In hepatobiliary imaging, competitive positioning is determined by:
- Diagnostic performance under standardized protocols
- Time to visualization and interpretability
- Labeling breadth and acceptance in institutional imaging pathways
- Supply reliability for routine scheduling
Comparison axes that matter to procurement
- Turnaround time for radiopharmacy ordering and delivery
- Kit stability and radiochemical quality under distribution conditions
- Evidence and protocol compatibility with existing nuclear medicine SOPs
- Tender pricing and contract reliability
What FDA regulatory milestones affect technetium Tc-99m mebrofenin availability?
Regulatory milestones affecting radiopharmaceutical availability typically include:
- NDA/ANDA or 505(b)(2) approval or supplement approvals
- Changes in manufacturing site authorization (CMC supplements)
- Label updates for dosing, indications, and imaging protocols
- Safety updates related to radiation exposure guidance
A milestone table requires specific FDA submission and approval dates for the marketed product.
What patent litigation affects technetium Tc-99m mebrofenin and biosimilar-like risk?

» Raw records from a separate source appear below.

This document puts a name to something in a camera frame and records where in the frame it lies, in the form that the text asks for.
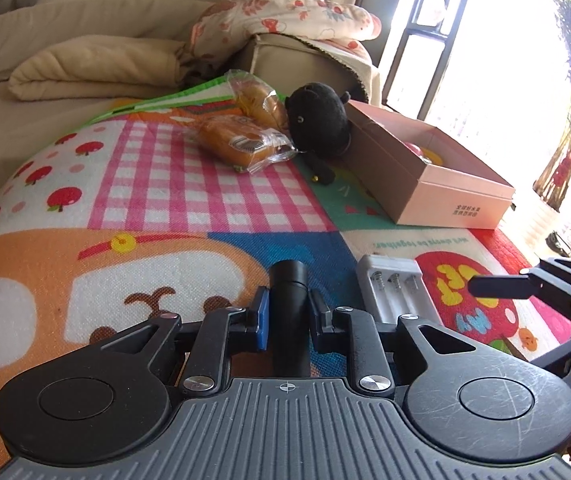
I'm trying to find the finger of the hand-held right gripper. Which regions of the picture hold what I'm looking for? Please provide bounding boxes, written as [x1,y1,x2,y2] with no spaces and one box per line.
[469,257,571,307]
[530,332,571,375]

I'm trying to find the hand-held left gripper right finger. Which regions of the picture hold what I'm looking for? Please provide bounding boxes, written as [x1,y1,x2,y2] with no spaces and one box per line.
[309,290,496,396]

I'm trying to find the large white plant pot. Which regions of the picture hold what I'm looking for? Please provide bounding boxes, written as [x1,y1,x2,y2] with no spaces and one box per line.
[519,187,561,251]

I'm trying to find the white battery charger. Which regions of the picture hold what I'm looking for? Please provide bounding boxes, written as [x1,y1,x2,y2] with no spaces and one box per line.
[356,254,441,326]

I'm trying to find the beige fringed cloth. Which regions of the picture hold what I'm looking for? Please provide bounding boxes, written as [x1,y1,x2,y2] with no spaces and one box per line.
[315,40,381,106]

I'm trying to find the black flashlight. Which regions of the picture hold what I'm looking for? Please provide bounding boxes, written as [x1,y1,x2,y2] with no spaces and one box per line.
[272,260,311,378]

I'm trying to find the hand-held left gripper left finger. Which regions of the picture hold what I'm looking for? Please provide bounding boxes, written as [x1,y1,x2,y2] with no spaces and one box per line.
[96,286,271,396]

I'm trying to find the colourful printed play mat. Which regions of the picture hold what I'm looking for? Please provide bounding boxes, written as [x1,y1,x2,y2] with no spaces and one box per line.
[0,75,566,480]

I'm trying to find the clear bread packet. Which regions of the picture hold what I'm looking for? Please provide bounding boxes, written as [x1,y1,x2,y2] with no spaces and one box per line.
[226,69,289,131]

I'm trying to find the folded beige blanket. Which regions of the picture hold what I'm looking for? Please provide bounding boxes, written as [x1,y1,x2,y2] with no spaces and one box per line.
[8,35,191,101]

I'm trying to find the black window frame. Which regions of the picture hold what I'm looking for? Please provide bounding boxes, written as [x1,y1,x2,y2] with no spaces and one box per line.
[380,0,471,116]

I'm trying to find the white floral blanket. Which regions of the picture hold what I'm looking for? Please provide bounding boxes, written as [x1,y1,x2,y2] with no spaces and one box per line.
[188,0,382,68]

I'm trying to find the beige sofa armrest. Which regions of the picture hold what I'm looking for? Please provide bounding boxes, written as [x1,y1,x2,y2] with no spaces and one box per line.
[238,34,361,96]

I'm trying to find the bread packet with barcode label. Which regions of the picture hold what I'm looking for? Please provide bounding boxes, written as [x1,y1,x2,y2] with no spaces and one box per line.
[196,114,299,175]

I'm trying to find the pink cardboard box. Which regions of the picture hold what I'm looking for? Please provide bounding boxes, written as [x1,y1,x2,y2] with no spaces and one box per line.
[338,100,516,226]

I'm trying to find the black plush toy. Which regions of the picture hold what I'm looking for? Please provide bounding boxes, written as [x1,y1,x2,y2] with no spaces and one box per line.
[285,82,353,186]

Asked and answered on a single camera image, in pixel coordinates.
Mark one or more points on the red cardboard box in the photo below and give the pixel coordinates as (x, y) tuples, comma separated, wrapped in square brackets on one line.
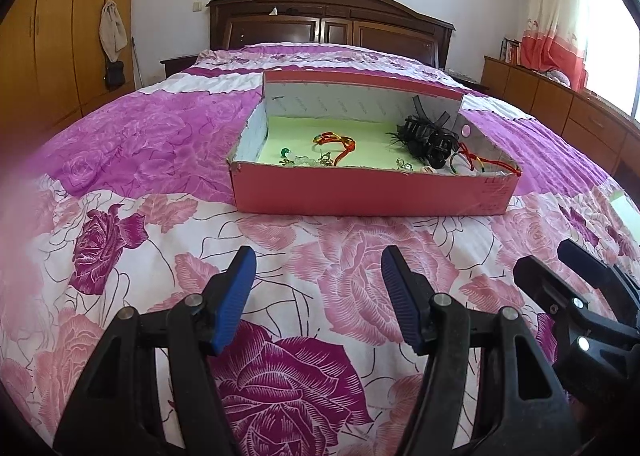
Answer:
[(370, 191)]

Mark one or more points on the row of books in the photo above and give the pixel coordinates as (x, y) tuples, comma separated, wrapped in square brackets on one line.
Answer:
[(511, 51)]

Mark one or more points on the hanging beige cloth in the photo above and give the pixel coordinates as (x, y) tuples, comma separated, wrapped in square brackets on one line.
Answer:
[(112, 30)]

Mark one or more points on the black hair clip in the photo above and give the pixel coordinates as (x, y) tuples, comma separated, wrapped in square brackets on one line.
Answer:
[(425, 138)]

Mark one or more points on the window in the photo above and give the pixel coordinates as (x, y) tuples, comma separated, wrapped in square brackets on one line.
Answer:
[(612, 45)]

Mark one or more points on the brown wooden wardrobe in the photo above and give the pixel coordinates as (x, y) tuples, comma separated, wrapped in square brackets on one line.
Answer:
[(55, 25)]

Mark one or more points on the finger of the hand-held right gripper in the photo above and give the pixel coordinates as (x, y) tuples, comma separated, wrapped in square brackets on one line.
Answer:
[(605, 278), (565, 306)]

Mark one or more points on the long wooden cabinet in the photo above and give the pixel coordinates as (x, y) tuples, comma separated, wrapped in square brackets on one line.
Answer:
[(560, 100)]

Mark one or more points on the floral pink bedspread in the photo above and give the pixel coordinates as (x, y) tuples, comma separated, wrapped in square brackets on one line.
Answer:
[(150, 135)]

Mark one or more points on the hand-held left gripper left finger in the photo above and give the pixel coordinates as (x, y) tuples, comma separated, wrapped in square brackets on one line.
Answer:
[(235, 296)]

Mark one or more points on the dark wooden headboard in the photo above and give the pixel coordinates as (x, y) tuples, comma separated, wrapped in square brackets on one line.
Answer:
[(330, 10)]

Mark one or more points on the white wall switch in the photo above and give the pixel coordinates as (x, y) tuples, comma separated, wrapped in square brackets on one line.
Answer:
[(198, 4)]

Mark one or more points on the thin leaning rod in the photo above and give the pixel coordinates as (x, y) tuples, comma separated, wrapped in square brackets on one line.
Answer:
[(136, 60)]

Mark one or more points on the pale green paper sheet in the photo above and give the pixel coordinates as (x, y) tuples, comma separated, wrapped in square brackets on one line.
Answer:
[(627, 208)]

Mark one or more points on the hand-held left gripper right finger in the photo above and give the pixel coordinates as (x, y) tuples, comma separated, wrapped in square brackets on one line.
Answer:
[(400, 296)]

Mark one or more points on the dark wooden nightstand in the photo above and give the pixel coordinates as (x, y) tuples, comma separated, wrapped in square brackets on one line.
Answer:
[(467, 80), (177, 65)]

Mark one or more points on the red and cream curtain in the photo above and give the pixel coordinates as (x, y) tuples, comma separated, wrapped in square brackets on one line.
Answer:
[(555, 35)]

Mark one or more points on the dark hanging bag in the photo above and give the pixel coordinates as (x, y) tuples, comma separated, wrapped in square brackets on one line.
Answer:
[(114, 74)]

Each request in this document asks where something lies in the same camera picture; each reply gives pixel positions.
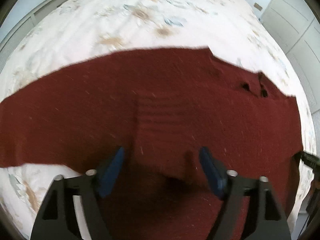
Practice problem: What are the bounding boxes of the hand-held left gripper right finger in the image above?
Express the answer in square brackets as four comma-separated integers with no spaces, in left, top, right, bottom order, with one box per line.
[199,147,292,240]

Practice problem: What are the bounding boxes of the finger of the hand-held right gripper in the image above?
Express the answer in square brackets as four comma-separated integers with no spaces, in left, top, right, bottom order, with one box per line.
[300,151,320,172]

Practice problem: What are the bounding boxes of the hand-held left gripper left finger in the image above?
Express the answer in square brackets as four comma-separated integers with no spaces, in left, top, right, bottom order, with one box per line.
[30,146,125,240]

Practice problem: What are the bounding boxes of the dark red knitted sweater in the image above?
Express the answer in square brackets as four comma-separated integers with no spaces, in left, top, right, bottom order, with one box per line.
[0,45,304,240]

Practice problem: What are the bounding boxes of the person's dark clothing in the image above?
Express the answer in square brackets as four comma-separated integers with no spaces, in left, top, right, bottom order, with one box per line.
[306,174,320,230]

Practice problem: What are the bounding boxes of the floral bed sheet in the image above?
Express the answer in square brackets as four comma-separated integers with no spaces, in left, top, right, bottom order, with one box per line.
[0,0,318,240]

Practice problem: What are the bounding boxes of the white wardrobe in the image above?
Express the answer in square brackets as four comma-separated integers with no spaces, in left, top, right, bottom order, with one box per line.
[260,0,320,110]

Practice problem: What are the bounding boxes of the white low wall cabinet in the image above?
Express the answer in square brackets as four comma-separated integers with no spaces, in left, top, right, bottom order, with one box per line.
[0,0,73,65]

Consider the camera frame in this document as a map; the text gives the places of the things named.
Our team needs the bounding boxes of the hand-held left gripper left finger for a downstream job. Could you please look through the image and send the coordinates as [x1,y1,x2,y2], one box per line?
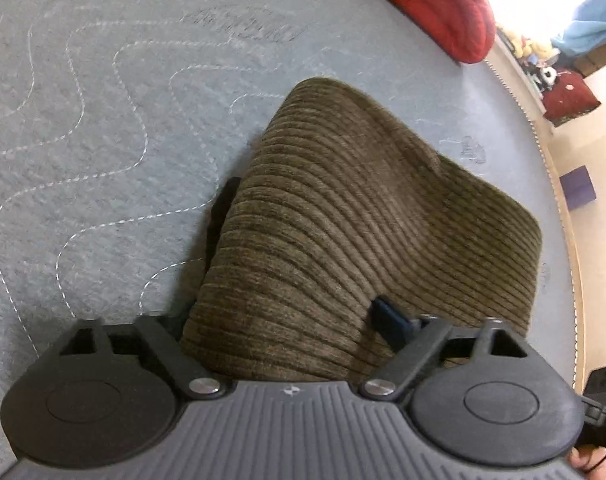
[60,314,230,402]

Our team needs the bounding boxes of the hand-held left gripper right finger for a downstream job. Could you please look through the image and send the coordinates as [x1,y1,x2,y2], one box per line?
[360,296,532,402]

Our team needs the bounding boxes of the brown corduroy pants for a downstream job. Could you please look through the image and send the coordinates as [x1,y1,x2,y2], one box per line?
[180,77,543,384]

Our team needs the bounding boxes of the person's right hand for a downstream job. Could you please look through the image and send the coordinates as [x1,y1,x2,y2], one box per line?
[565,446,606,480]

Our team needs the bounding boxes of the purple block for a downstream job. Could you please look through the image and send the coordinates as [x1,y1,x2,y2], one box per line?
[559,165,598,210]

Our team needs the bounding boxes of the grey quilted mattress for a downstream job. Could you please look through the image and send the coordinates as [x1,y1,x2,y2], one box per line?
[0,0,580,480]

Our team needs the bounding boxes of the dark red cushion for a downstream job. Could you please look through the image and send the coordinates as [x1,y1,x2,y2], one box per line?
[540,68,602,122]

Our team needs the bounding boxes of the pile of stuffed toys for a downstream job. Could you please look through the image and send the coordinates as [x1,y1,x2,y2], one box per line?
[497,24,560,92]

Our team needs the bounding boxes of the red blanket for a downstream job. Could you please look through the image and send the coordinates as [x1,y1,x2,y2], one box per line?
[330,0,498,65]

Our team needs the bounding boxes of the brown wooden furniture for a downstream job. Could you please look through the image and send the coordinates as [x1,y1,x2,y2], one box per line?
[575,40,606,79]

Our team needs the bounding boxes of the blue cloth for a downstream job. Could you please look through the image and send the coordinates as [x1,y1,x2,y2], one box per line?
[550,0,606,59]

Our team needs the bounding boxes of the wooden bed frame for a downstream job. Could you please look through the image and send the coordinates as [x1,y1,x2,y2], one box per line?
[485,55,584,392]

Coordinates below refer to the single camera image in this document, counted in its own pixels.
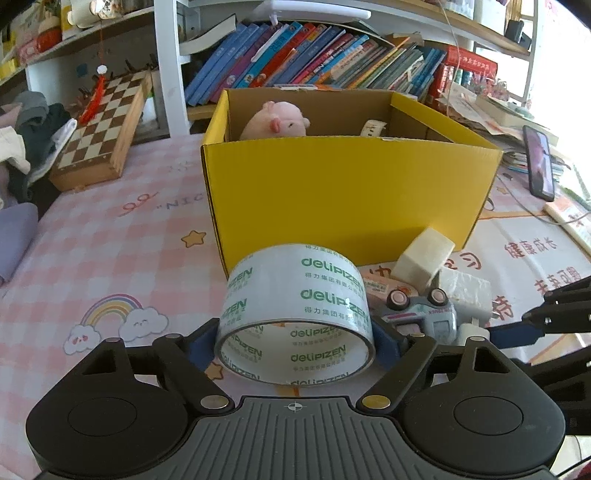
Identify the white foam block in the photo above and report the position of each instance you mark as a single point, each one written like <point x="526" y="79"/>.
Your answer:
<point x="425" y="254"/>

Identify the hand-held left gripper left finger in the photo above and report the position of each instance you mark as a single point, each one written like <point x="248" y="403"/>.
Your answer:
<point x="205" y="344"/>

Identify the wooden chessboard box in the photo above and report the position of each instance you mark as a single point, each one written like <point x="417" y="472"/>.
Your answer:
<point x="99" y="131"/>

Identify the pink snack packet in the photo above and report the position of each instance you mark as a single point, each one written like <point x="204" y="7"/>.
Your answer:
<point x="379" y="282"/>

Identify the red tassel ornament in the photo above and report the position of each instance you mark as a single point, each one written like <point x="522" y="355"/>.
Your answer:
<point x="94" y="92"/>

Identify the row of colourful books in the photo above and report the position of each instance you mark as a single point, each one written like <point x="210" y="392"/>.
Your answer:
<point x="318" y="57"/>

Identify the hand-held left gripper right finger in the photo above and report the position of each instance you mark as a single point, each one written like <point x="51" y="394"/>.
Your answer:
<point x="387" y="344"/>

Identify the white flat box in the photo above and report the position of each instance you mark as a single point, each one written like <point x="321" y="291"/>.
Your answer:
<point x="570" y="221"/>

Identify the pile of clothes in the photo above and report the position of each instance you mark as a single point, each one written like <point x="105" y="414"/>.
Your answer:
<point x="32" y="134"/>

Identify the white charger plug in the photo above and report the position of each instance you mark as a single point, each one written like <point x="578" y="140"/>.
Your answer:
<point x="466" y="293"/>

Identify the black smartphone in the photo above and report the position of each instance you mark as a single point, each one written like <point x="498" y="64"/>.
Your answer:
<point x="539" y="161"/>

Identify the red books stack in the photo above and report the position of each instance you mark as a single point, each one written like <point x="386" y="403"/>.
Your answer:
<point x="468" y="69"/>

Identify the clear packing tape roll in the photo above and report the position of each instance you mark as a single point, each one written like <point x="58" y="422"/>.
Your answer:
<point x="295" y="318"/>

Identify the pink plush pig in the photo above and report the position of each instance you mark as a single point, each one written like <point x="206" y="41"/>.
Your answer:
<point x="277" y="121"/>

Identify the white paper tape roll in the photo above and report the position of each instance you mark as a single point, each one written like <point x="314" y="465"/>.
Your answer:
<point x="374" y="128"/>

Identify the yellow cardboard box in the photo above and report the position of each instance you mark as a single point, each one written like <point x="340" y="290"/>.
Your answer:
<point x="341" y="194"/>

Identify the grey toy car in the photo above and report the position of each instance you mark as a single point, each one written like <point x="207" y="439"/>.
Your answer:
<point x="422" y="316"/>

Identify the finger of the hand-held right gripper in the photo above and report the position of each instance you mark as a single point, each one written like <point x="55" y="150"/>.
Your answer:
<point x="570" y="290"/>
<point x="512" y="333"/>

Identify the white shelf unit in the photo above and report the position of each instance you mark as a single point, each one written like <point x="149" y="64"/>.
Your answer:
<point x="168" y="64"/>

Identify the pile of papers and booklets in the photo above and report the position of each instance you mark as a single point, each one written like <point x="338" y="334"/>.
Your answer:
<point x="501" y="122"/>

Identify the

There is no biosimilar risk for Tc-99m small radiotracers in the biologics sense. Litigation risk, if present, would arise from:
- Patent disputes tied to kit formulation or method-of-use claims
- 505(b)(2) or ANDA-related challenges by competitors
- Injunctions affecting supply and market entry
A litigation-impact analysis requires identified cases and dockets tied to the product’s patent estate.
Key Takeaways
- Technetium Tc-99m mebrofenin is used for hepatobiliary scintigraphy and its clinical value concentrates on diagnostic imaging performance and workflow reliability.
- Public, date-stamped “current clinical trials” details are not sufficiently available in the prompt to support a complete Phase-by-Phase update.
- The market forecast for Tc-99m radiopharmaceuticals is driven mainly by procedure volume trends, net pricing and tendering, and Tc-99m supply continuity rather than blockbuster-like exclusivity dynamics.
- A decision-grade exclusivity, patent, and litigation timeline cannot be produced without product-specific FDA listing and patent data.
FAQs
1) What imaging indications are most commonly billed for technetium Tc-99m mebrofenin in hepatobiliary scintigraphy?
2) How does Tc-99m generator supply disruption affect utilization and substitution patterns for hepatobiliary scans?
3) What labeling and imaging-protocol elements most influence hospital adoption of Tc-99m mebrofenin kits?
4) What regulatory pathway do competitors typically use for Tc-99m diagnostic kits in the US (505(b)(2) versus ANDA) and what studies are required?
5) How do tender contracts and group purchasing affect net pricing for radiopharmaceutical kits like technetium Tc-99m mebrofenin?
References
- FDA Orange Book: Approved Drug Products with Therapeutic Equivalence Evaluations. US Food and Drug Administration. (Accessed: 2026-05-23).
- ClinicalTrials.gov. US National Library of Medicine. (Accessed: 2026-05-23).
- FDA. Guidance for Industry: Radiopharmaceuticals for Diagnostic Use. US Food and Drug Administration. (Referenced conceptually).